The aqueous extract of the Argentinean native plant, Prosopis strombulifera (PsAE), presents cytotoxicity against human cancer cell lines by inducing cytostasis, necrosis and apoptosis; with diminution of clonogenic survival; without genotoxic effects nor oral animal toxicity. Until now, the chemical extract composition and its in vivo antitumoral properties remain unknown; these studies are the aim of the current work. The PsAE was characterized by chemical fingerprinting and the metabolome was identified by tandem UHPLC-PDA-HESI-Q-orbitrap® mass spectrometry. Colorectal tumors were induced by DMH administration and melanomas resulted from B16-F0 S.C. cells injection; then, animals were treated orally with PsEA. To correlate in vivo results with in vitro cytotoxicity, B16-F0 cell were cultured to determine: cell proliferation and viability by dye exclusion assays, MTT and CFSE dilution; cell cycle distribution by flow cytometry; and immunoblotting of p21cip1, PCNA, cleaved caspase 3, cleaved PARP and TUBA1A. Based on UHPLC-OT-MS and PDA analysis, twenty-six compounds were identified, including: 5 simple organic acids, 4 phenolic acids, 4 procyanidins, 11 flavonoids, and 2 oxylipins. On C57BL6 mice, PsAE significantly increases the median survival on colorectal cancer and reduces the final volume and weight of melanomas. Over cultured cells, the treatment induce over-expression of p21, cytostasis by G2/M cell cycle arrest and apoptosis; while, on in vivo melanomas, treatment up-regulates p21 and slightly decreases PCNA. In conclusion, PsAE is composed by phenolic compounds which demonstrate cytotoxic and antitumoral properties when is orally administrated. Presented results support future research of PsAE as a potential phytomedicine for cancer treatment.

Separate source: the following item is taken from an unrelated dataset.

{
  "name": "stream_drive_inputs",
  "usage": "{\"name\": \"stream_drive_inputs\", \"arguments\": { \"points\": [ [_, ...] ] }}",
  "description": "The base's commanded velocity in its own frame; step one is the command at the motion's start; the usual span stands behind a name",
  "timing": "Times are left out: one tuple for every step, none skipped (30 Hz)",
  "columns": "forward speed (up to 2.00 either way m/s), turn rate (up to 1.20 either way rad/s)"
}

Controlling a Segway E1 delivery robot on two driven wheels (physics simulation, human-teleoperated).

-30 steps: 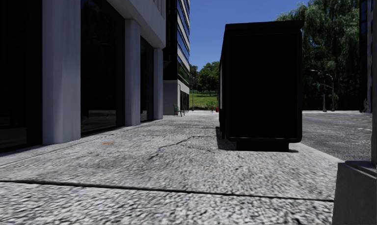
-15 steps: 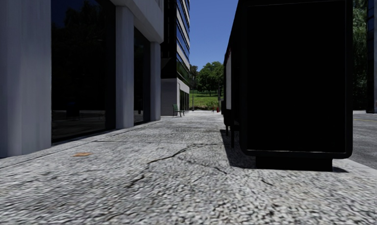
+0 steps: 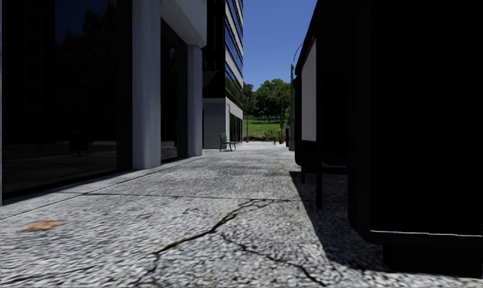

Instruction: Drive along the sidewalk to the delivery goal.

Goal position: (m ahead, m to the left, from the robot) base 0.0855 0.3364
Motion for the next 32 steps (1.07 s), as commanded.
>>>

阿根廷本土植物 Prosopis strombulifera (PsAE) 的水提物，通过对人类癌细胞系诱导细胞停滞、坏死和凋亡，展现出细胞毒性；且在克隆存活率降低的同时，未产生遗传毒性效应及口服动物毒性。迄今为止，其化学提取物组成及其在体抗肿瘤特性尚属未知；本研究的目的是探究这些特性。PsAE 通过化学指纹图谱进行了表征，其代谢组通过串联超高效液相色谱-光电二极管阵列-高分辨飞行时间质谱联用技术进行鉴定。通过二甲基肼（DMH）的注射诱导结直肠癌，通过 B16-F0 S.C. 细胞的注射诱导黑色素瘤；随后，动物通过口服给予 PsEA 治疗。为了将体内结果与体外细胞毒性相关联，培养 B16-F0 细胞以确定：通过染色排除实验、MTT 和 CFSE 稀释法测定细胞增殖和活力；通过流式细胞术测定细胞周期分布；以及通过免疫印迹分析 p21cip1、PCNA、裂解的 caspase 3、裂解的 PARP 和 TUBA1A。基于超高效液相色谱-光电二极管阵列-质谱联用技术，鉴定出二十六种化合物，包括：5 种简单有机酸、4 种酚酸、4 种缩合单宁、11 种黄酮类化合物和 2 种氧化脂类。在 C57BL6 小鼠中，PsAE 显著提高了结直肠癌的中位生存期，并减少了黑色素瘤的最终体积和重量。在培养的细胞中，治疗诱导了 p21 的过表达、通过 G2/M 细胞周期阻滞引起的细胞停滞和凋亡；而在体内黑色素瘤中，治疗上调了 p21 并轻微降低了 PCNA。总之，PsAE 由酚类化合物组成，当口服给药时，这些化合物展现出细胞毒性和抗肿瘤特性。所呈现的结果支持将 PsAE 作为一种潜在植物药用于癌症治疗的未来研究。